The U.S. Dollar Index (DXY) edged lower to $100.10 in early Friday trade, giving back recent gains as investors shift focus to today’s Nonfarm Payrolls (NFP) report. With April job growth expected to slow to 138,000—down from 228,000 in March—the report carries added weight for short-term dollar direction.
Jobless claims also rose to 241,000, their highest level since February, while the ISM Manufacturing PMI posted 48.7, remaining in contraction for a second month.
Uncertainty around trade policy is compounding pressure on the dollar. U.S. Treasury Secretary Janet Yellen has warned that reinstating tariffs could hurt domestic economic growth. Against this backdrop, market participants are increasingly pricing in as many as four 25-basis-point rate cuts by year-end, according to CME’s FedWatch Tool.
A weaker-than-expected NFP print would likely reinforce those expectations.

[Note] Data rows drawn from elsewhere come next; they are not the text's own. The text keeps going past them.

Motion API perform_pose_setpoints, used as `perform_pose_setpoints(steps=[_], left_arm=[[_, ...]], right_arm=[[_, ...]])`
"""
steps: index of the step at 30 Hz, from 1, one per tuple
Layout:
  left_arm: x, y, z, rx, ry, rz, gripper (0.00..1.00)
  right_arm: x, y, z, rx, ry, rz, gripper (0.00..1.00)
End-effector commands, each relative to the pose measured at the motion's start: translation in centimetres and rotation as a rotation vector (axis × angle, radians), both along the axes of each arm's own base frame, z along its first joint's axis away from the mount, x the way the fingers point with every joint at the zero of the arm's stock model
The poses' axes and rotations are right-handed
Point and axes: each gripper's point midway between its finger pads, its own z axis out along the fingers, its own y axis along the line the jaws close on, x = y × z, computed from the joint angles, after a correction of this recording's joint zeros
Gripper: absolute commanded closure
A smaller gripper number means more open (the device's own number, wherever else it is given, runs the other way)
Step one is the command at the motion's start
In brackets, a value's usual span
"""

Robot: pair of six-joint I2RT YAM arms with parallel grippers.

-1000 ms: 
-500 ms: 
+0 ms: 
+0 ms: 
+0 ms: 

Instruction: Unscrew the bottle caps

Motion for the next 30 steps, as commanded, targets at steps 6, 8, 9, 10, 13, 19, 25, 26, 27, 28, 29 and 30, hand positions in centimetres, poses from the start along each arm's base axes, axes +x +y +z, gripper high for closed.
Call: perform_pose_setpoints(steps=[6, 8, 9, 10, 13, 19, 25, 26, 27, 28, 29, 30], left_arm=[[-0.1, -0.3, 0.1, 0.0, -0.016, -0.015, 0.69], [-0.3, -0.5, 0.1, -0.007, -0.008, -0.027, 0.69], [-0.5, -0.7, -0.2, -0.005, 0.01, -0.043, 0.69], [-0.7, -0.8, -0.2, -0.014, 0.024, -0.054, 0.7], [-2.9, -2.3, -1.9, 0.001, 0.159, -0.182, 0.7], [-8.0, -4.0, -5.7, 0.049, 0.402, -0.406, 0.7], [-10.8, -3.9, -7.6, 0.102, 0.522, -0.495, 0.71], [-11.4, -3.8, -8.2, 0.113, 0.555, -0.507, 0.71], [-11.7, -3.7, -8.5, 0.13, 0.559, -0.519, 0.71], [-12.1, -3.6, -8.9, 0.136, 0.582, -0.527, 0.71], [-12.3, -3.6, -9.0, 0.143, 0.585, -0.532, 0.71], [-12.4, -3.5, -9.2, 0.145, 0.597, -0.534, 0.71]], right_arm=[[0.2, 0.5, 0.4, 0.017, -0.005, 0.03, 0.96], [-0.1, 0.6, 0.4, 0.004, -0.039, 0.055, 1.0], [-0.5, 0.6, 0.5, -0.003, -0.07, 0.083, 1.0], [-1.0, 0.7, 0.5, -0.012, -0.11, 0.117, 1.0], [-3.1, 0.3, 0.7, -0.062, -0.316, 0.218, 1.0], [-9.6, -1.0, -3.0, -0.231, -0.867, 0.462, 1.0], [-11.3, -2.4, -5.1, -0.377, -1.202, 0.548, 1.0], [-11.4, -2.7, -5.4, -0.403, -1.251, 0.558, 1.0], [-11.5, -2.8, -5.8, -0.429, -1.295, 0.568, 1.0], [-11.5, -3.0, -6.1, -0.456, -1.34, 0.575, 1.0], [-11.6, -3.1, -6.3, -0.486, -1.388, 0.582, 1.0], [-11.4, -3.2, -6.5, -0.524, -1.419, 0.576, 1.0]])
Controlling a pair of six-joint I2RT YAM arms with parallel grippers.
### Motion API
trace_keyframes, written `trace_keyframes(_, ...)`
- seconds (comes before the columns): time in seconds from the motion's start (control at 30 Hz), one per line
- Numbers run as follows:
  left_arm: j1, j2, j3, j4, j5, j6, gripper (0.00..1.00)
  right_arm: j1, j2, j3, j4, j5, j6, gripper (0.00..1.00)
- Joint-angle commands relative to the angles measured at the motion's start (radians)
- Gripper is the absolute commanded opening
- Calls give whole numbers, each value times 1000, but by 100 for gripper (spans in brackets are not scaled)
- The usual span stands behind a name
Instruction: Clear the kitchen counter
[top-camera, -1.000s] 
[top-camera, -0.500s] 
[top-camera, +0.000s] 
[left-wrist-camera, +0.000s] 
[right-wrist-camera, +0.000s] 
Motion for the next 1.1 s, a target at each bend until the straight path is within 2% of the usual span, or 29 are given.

The U.S. Dollar Index (DXY) is holding near $99.94 after rejecting resistance at $100.33, where a clear triple top has formed. This technical structure, combined with repeated failures near the $100.50 zone, points to a market struggling for direction.
The 50-period EMA at $99.68 is providing short-term support. A drop below this level could expose $99.42. On the upside, the 200 EMA at $100.15 continues to act as a ceiling, reinforcing the significance of the $100.33 resistance. Until DXY breaks out of this range, price action is likely to remain indecisive.
A close above $100.33 would shift momentum higher, but in the absence of a clear catalyst, the index remains confined between defined support and resistance.
GBP/USD is hovering below $1.3310 after failing to clear the 50-period EMA at $1.3328, which coincides with prior support now acting as resistance. Price remains contained below $1.3339, a key inflection zone.
The broader structure shows a pattern of lower highs since the pair topped above $1.3440, indicating continued bearish bias. The 200-period EMA at $1.3248 is currently holding, but a break below it would open the door toward $1.3181 and potentially $1.3122.
Without a firm move above $1.3340, upside attempts may remain limited. For now, GBP/USD is trading in a narrow band between nearby resistance and longer-term moving average support, awaiting a clear breakout to determine the next leg.
EUR/USD is trading below $1.1320 after failing to break above a descending trendline that has limited rallies since mid-April. The pair briefly touched $1.1340 before reversing, with the 50-period EMA at $1.1339 reinforcing overhead pressure.
On the downside, the 200 EMA at $1.1295 is offering temporary support. A break below this level could drive the pair toward $1.1264, with $1.1209 as the next key level. The broader trend remains bearish, and fading momentum suggests sellers are maintaining control.
Unless price reclaims $1.1340 with conviction, further downside remains likely. For now, EUR/USD is moving within a tight technical range, and direction hinges on how the market reacts around the 200 EMA.